Ellie glances at Lydie and sees there are tears in her eyes.
“He asked me about my sex life,” Claire says, and there’s no telling from her voice what she thought of that. “I’m going away to college pretty soon,” she says then. At the moment, Ellie doubts it big-time, what with that tube thingie and all the rules. She doesn’t get the connection to the sex life question either. What sex life? she wants to know. Does this have some connection to the swollen ankles? She doesn’t dare ask.
“Well,” Joann starts to answer Claire, but hesitates. Then she starts up again and says, “It’s a lot easier to monitor diet and rest and fluid intake when you live at home. Your urologist will probably tell you—”
“No,” Claire says. “I want my life back.”
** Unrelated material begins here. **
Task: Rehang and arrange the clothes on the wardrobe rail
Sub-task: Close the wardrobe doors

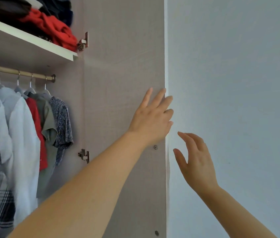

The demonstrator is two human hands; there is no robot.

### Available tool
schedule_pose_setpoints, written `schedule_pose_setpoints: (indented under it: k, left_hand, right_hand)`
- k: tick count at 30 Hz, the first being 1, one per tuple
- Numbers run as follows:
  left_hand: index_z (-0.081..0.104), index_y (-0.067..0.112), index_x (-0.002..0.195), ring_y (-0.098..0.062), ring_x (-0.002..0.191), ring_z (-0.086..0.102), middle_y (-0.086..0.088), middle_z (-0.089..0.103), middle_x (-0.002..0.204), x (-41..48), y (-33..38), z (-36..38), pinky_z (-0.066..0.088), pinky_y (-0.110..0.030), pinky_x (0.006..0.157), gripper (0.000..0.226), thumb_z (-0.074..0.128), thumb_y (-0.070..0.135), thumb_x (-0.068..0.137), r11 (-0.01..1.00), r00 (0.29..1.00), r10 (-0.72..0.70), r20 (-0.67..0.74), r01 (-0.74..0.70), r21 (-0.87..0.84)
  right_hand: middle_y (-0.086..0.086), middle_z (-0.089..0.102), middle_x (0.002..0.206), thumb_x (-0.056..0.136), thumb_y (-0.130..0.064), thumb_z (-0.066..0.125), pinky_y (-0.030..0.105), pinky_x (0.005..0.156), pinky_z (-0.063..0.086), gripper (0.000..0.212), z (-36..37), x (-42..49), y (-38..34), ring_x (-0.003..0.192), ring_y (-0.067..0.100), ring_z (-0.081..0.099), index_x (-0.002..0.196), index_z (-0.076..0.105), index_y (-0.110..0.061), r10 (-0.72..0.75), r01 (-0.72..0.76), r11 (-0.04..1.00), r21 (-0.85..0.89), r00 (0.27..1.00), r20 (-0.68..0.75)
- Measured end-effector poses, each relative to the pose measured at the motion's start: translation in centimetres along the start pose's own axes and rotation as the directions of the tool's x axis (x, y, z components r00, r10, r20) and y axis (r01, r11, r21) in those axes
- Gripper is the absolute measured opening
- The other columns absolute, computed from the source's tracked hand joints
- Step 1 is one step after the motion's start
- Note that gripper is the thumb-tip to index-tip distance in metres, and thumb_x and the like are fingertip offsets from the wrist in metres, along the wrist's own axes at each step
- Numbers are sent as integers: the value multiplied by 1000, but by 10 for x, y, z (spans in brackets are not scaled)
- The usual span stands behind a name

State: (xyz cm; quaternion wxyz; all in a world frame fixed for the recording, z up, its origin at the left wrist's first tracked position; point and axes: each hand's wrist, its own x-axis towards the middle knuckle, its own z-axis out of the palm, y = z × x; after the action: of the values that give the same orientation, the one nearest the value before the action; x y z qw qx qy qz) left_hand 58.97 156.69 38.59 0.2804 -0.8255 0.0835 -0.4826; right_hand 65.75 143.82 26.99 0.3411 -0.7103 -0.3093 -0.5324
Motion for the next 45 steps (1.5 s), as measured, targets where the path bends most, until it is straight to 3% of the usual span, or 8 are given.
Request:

“I know it would be a disappointment…” Joann begins again, but seeing Claire’s face, stops and leaves it to her doctor to go into that. Ellie notices that Lydie’s face looks like it’s carved out of granite while she listens to Joann and Claire and says nothing.
CHAPTER 21
Madalaine blows out a sigh as she gives herself over to the air-conditioning. She tosses her purse on a kitchen chair and opens the refrigerator to see if Jennifer has left any iced tea in the pitcher. An inch sloshes on the bottom. Madalaine sighs again and as she turns to the cabinet for a glass, she jumps in fright. Wayne stands like a specter on the other side of the refrigerator. It seems impossible that she didn’t see him before, yet his body has
the posture and quietude of someone who has long been right where he is.
“Wayne! God, don’t do that. You scared me to death.”
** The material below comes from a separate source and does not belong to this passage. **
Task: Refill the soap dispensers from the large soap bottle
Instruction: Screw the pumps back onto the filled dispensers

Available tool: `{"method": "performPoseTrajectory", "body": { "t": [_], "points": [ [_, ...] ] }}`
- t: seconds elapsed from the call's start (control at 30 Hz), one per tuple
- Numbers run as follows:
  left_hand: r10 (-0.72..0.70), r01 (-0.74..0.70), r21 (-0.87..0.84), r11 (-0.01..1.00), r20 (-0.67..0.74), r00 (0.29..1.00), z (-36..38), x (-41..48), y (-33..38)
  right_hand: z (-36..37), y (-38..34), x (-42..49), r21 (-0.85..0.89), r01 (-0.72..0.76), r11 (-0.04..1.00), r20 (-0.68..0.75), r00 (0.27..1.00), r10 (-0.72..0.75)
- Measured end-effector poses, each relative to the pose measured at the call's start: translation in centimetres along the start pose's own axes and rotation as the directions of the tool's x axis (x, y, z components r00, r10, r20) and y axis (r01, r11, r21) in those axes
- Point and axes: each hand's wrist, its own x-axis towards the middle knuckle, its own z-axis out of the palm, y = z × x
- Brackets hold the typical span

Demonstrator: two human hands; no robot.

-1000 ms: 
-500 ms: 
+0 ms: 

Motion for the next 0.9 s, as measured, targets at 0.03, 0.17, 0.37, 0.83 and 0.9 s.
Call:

“Didn’t mean to. What’d she say?”
“Hi to you, too.” Madalaine sets the glass she’s taken out down on the counter with more force than necessary. “You want some tea? I can make up more. Jennifer always puts the damn thing back empty so she won’t have to wash it. Brian always did that, and…” She breaks off there, fighting tears that surface like an underground stream whenever and wherever they want.
“No. What’d she say?”
Another sigh from Madalaine. “Will you stop badgering me? Are you just worried that I don’t have enough on my mind?” She deliberately turns her back to pour the inch of tea from the pitcher; it becomes two inches in the bottom of a tall glass.
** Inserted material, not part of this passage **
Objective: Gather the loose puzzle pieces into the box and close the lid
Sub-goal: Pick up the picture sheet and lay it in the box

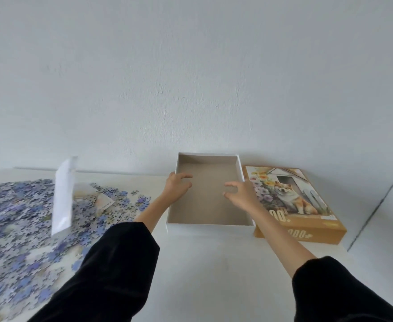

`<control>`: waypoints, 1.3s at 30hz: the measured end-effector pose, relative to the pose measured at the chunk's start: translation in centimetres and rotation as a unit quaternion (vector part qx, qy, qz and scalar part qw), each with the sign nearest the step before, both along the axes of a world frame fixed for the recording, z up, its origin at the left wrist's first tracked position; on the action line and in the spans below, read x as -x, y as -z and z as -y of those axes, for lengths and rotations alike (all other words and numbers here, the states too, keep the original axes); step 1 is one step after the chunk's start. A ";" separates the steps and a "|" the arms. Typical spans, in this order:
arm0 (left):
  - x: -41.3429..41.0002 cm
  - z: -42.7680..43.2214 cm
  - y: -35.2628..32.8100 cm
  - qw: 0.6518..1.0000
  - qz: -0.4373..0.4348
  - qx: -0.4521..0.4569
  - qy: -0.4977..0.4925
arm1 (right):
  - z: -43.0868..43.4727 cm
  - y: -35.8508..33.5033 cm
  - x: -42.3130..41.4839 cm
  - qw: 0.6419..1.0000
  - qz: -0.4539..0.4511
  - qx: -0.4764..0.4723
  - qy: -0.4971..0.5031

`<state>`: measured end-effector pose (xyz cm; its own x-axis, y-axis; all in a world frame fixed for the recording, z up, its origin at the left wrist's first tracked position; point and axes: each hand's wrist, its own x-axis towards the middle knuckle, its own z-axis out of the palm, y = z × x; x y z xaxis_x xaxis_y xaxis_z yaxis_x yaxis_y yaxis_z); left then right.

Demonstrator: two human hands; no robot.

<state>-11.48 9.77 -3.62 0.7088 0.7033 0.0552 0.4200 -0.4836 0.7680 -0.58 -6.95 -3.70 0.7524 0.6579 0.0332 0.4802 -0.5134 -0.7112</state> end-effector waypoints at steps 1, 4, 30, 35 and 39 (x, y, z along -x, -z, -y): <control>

“Sorry,” he mutters, yet doesn’t move a fraction to relieve the relentlessness of his gaze. It is sheepish, but a demand all the same.
“Look, I couldn’t stop her.”
“That’s it? What’d she say?”
“Do I look like a damn tape recorder? She just said no, she’s going to do what she’s going to do.”
“What’d you say to her?”
“Oh, God, I don’t remember. Told her you deserved better, that it would all work out with Claire if she’d just back off, there’ll be a cadaver. Just ask me, hey, there’s cadavers all over when you least expect them. And Wayne, before you jump off that rock onto my back, yes, Brian had been gone too long before they knew Claire’s kidney was damaged.”
“I wasn’t going to say that.”
“Oh, so now you’re Mr. Sensitivity suddenly? When’d you get religion?”
Madalaine sits down at the kitchen table. This is how she used to talk to Bill, anger rising over any decent impulse she had, like tolerance or forgiveness. It took her over, was what it did. Just took her over. It’s worse now, too, since Bill left again. “I do not want to think about that,” she says aloud, meaning Bill.